## What is required:
Copy each line below in which the string "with" appears.

## Data below:

—————

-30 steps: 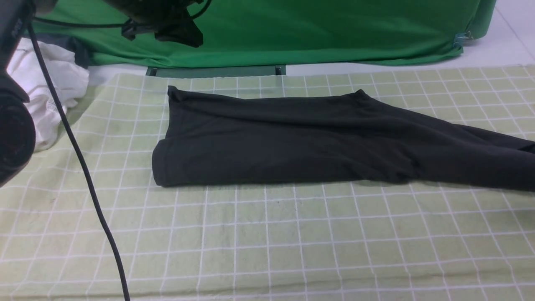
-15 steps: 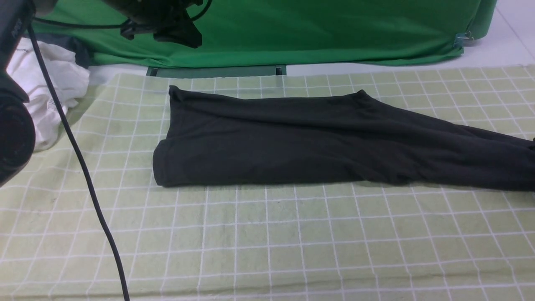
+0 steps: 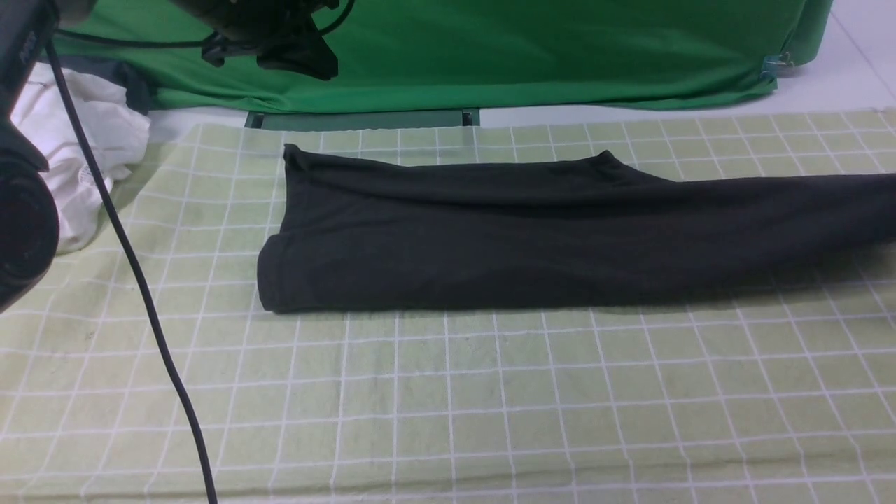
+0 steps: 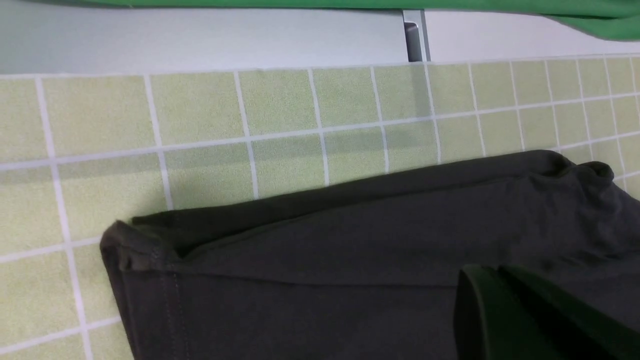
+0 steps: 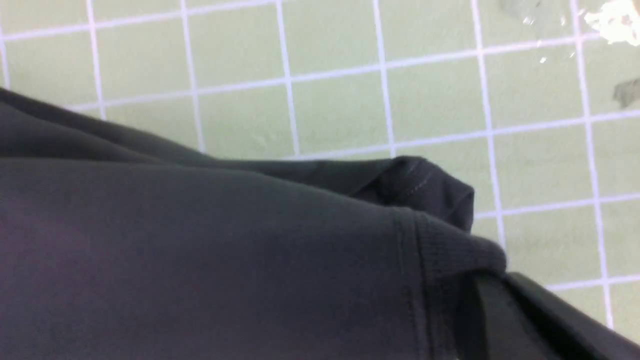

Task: Fold a long-sleeved shirt over a green coffee tablecloth.
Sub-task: 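Pull the folded dark garment lengthwise by its ends to straighten it flat on the table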

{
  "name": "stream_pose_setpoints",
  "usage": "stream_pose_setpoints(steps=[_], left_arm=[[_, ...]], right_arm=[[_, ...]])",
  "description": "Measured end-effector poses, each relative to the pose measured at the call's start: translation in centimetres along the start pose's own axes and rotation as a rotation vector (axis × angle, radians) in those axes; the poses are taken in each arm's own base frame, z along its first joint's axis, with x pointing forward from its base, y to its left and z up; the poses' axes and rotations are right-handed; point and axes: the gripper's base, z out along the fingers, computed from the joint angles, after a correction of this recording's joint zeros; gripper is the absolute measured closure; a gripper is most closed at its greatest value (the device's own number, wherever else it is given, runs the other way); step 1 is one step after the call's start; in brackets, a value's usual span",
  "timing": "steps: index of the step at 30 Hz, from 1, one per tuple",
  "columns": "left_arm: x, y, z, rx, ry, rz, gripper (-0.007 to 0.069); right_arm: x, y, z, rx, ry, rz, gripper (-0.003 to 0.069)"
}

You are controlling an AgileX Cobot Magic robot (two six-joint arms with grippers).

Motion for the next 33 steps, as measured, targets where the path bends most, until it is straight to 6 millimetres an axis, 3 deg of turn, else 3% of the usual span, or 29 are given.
stream_pose_setpoints(steps=[4, 9, 10, 11, 12, 16, 21, 24, 29, 33], left_arm=[[0.0, 0.0, 0.0, -0.001, 0.000, 0.000, 0.0608], [0.0, 0.0, 0.0, -0.001, 0.000, 0.000, 0.0608], [0.0, 0.0, 0.0, -0.001, 0.000, 0.000, 0.0608], [0.0, 0.0, 0.0, -0.001, 0.000, 0.000, 0.0608], [0.0, 0.0, 0.0, -0.001, 0.000, 0.000, 0.0608], [0.0, 0.0, 0.0, -0.001, 0.000, 0.000, 0.0608], [0.0, 0.0, 0.0, -0.001, 0.000, 0.000, 0.0608], [0.0, 0.0, 0.0, -0.001, 0.000, 0.000, 0.0608], [0.0, 0.0, 0.0, -0.001, 0.000, 0.000, 0.0608], [0.0, 0.0, 0.0, -0.001, 0.000, 0.000, 0.0608]], right_arm=[[0.1, -0.3, 0.9, 0.010, 0.025, -0.008, 0.0653], [0.6, -0.8, 4.0, 0.019, 0.088, -0.014, 0.0582], [0.8, -1.0, 5.0, 0.022, 0.107, -0.008, 0.0518], [0.8, -1.0, 5.0, 0.024, 0.107, -0.006, 0.0518], [1.0, -1.4, 6.0, 0.048, 0.125, 0.025, 0.0391], [0.4, -1.8, 5.1, 0.094, 0.131, 0.041, 0.0243], [-1.0, -1.7, 1.9, 0.094, 0.170, 0.074, 0.0190], [-1.1, -1.5, 1.5, 0.074, 0.177, 0.112, 0.0172], [-0.8, -0.8, 3.3, -0.018, 0.222, 0.155, 0.0097], [-0.1, 0.0, 6.6, -0.056, 0.315, 0.142, 0.0057]])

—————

## Solution below:
  "description": "Measured end-effector poses, each relative to the pose measured at the call's start: translation in centimetres along the start pose's own axes and rotation as a rotation vector (axis × angle, radians) in those axes; the poses are taken in each arm's own base frame, z along its first joint's axis, with x pointing forward from its base, y to its left and z up; the poses' axes and rotations are right-handed; point and axes: the gripper's base, z out along the fingers, computed from the joint angles, after a correction of this recording's joint zeros; gripper is the absolute measured closure; a gripper is most closed at its greatest value (the device's own number, wherever else it is given, runs the other way); step 1 is one step after the call's start; in brackets, a value's usual span",
You are controlling an AgileX Cobot Magic robot (two six-joint arms with grippers).

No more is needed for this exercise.